DATA SHOWN ::
---*---

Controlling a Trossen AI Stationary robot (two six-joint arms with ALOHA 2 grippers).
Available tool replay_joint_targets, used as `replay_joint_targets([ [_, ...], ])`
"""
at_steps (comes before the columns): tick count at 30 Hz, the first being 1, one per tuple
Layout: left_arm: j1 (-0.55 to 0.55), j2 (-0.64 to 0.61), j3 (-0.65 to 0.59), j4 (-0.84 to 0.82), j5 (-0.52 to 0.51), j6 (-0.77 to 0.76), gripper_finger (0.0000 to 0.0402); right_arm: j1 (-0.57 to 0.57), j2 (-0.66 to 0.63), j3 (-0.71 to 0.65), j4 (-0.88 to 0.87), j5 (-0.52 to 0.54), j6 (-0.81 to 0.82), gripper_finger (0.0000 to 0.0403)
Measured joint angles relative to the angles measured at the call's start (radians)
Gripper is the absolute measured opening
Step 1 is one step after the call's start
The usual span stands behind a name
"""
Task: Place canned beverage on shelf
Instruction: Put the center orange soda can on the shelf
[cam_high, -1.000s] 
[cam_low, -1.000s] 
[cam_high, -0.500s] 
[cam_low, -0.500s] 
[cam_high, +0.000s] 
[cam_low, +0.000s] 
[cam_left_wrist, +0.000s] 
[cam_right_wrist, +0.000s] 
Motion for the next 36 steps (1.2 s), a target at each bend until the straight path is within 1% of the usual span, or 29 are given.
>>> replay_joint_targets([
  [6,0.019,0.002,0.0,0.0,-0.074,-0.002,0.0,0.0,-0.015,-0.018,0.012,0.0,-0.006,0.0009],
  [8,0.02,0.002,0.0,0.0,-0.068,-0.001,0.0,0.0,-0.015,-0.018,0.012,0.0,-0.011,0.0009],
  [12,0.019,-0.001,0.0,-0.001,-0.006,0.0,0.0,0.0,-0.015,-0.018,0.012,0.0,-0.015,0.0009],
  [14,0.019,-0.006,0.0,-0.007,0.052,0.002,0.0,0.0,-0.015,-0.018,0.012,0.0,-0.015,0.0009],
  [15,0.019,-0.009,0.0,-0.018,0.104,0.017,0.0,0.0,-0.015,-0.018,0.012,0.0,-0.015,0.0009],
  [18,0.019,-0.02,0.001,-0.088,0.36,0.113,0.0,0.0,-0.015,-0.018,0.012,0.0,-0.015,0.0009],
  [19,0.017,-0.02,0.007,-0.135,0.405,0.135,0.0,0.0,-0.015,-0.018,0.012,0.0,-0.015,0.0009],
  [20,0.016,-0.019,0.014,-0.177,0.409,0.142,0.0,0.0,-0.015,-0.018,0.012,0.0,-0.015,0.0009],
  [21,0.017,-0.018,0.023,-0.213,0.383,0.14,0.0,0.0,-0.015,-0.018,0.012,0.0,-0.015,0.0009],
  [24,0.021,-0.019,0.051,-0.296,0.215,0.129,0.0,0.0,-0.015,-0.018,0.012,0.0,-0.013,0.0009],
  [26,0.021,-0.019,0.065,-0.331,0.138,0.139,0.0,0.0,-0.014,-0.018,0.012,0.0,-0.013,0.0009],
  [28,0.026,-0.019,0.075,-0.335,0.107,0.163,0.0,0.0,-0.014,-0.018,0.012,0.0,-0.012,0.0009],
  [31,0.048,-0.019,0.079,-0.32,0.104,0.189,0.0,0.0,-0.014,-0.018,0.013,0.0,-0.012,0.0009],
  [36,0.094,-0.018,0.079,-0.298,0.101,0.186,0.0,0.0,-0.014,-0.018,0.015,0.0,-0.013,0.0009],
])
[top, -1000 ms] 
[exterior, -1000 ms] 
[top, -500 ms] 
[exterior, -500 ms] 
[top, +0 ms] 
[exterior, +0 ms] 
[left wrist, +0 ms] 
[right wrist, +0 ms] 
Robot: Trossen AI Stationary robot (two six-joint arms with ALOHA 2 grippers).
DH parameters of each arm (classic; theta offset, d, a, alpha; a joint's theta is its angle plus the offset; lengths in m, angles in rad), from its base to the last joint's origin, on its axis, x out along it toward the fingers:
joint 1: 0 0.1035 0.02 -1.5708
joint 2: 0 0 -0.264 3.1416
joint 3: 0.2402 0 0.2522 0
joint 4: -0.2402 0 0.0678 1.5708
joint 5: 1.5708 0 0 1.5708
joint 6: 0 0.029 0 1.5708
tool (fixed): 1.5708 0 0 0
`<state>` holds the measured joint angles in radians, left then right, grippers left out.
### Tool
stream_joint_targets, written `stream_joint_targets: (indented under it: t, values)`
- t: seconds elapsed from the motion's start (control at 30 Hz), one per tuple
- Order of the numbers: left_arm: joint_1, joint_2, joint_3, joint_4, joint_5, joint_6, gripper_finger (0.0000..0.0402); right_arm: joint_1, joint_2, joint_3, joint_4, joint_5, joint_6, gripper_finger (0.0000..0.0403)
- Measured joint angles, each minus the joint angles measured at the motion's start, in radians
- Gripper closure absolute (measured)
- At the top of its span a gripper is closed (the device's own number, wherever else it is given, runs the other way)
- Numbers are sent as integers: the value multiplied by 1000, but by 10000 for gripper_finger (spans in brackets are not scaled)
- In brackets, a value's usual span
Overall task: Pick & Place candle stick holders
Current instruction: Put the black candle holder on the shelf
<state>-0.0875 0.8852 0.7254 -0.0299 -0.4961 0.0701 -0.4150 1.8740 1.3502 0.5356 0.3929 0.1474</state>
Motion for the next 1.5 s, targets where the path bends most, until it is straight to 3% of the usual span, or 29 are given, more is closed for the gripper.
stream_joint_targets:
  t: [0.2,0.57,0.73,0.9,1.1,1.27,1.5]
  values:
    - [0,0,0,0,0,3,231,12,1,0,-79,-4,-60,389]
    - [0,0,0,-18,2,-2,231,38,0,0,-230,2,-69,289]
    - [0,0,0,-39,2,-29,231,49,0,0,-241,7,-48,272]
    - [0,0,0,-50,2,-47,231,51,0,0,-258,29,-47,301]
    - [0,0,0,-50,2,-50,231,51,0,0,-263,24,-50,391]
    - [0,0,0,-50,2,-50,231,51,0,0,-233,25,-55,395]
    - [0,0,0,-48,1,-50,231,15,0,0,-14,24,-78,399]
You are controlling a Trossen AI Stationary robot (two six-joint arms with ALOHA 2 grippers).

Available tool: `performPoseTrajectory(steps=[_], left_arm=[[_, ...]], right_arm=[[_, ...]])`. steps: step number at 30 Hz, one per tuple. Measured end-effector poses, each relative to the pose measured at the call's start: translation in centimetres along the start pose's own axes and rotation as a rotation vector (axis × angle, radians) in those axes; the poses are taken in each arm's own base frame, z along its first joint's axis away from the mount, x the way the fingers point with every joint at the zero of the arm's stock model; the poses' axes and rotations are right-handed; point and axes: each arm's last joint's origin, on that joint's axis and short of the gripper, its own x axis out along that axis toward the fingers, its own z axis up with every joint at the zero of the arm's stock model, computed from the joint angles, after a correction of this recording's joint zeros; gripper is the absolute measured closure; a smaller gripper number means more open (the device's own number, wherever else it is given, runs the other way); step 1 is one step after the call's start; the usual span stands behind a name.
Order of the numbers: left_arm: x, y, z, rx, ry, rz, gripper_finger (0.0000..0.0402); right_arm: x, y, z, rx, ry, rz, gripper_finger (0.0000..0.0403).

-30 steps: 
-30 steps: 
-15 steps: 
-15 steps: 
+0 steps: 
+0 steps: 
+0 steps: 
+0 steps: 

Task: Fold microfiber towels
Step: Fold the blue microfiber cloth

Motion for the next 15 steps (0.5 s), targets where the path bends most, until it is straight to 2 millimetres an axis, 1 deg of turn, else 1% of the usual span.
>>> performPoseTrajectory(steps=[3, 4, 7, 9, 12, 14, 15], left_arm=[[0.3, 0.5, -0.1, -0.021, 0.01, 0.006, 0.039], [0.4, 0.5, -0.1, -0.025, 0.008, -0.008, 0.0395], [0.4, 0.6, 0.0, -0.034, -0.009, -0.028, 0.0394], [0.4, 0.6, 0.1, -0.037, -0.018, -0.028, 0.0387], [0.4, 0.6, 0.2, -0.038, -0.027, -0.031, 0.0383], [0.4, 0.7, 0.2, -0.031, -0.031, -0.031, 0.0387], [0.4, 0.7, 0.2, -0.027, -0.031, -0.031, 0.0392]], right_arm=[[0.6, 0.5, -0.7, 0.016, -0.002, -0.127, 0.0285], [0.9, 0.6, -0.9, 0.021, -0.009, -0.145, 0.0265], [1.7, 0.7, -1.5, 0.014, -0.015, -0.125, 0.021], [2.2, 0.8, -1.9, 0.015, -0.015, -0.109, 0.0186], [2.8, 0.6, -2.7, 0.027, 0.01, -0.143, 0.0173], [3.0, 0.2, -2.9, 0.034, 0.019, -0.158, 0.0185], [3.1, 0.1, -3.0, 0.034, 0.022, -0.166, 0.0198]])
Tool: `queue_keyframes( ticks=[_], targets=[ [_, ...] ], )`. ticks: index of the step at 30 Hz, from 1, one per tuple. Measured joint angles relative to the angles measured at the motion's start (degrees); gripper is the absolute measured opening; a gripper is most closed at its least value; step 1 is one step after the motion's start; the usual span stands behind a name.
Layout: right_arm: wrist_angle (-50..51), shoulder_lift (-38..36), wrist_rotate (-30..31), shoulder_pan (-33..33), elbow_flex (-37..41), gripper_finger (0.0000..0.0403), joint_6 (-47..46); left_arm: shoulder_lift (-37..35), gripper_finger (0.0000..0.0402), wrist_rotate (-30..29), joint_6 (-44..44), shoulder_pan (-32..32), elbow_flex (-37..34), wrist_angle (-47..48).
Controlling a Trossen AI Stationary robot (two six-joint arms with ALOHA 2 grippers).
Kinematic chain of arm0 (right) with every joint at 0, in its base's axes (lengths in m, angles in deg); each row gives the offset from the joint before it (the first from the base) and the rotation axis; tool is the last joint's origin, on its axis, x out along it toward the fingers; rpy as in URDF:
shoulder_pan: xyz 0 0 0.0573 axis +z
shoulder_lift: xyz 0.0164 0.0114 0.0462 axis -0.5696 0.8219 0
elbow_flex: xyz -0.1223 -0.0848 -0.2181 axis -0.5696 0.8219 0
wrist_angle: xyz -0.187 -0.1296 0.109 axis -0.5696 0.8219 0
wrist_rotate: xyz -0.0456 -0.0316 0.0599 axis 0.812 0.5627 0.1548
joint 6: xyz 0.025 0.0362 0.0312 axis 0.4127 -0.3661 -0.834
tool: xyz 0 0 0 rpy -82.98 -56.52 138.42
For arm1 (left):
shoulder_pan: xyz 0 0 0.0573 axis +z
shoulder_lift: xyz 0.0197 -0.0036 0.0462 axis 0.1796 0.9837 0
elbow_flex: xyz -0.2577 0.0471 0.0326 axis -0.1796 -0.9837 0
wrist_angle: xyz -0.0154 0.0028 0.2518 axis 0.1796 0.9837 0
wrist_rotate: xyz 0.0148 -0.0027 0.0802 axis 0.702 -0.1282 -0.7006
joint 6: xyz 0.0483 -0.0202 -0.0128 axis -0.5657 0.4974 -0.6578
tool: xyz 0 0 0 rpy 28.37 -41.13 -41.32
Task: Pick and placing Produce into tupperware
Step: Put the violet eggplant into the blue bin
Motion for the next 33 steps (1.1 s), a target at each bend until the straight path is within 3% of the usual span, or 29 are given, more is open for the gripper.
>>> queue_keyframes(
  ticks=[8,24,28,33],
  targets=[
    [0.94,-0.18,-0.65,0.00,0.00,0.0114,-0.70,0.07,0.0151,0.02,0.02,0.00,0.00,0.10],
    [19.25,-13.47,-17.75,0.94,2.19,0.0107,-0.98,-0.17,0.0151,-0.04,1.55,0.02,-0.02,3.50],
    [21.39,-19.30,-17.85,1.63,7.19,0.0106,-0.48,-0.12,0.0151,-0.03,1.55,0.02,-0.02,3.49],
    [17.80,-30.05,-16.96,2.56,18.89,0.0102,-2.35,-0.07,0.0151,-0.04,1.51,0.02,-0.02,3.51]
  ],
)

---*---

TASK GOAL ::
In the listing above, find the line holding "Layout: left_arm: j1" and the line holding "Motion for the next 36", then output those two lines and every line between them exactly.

RESULT FOR THIS EXERCISE ::
Layout: left_arm: j1 (-0.55 to 0.55), j2 (-0.64 to 0.61), j3 (-0.65 to 0.59), j4 (-0.84 to 0.82), j5 (-0.52 to 0.51), j6 (-0.77 to 0.76), gripper_finger (0.0000 to 0.0402); right_arm: j1 (-0.57 to 0.57), j2 (-0.66 to 0.63), j3 (-0.71 to 0.65), j4 (-0.88 to 0.87), j5 (-0.52 to 0.54), j6 (-0.81 to 0.82), gripper_finger (0.0000 to 0.0403)
Measured joint angles relative to the angles measured at the call's start (radians)
Gripper is the absolute measured opening
Step 1 is one step after the call's start
The usual span stands behind a name
"""
Task: Place canned beverage on shelf
Instruction: Put the center orange soda can on the shelf
[cam_high, -1.000s] 
[cam_low, -1.000s] 
[cam_high, -0.500s] 
[cam_low, -0.500s] 
[cam_high, +0.000s] 
[cam_low, +0.000s] 
[cam_left_wrist, +0.000s] 
[cam_right_wrist, +0.000s] 
Motion for the next 36 steps (1.2 s), a target at each bend until the straight path is within 1% of the usual span, or 29 are given.

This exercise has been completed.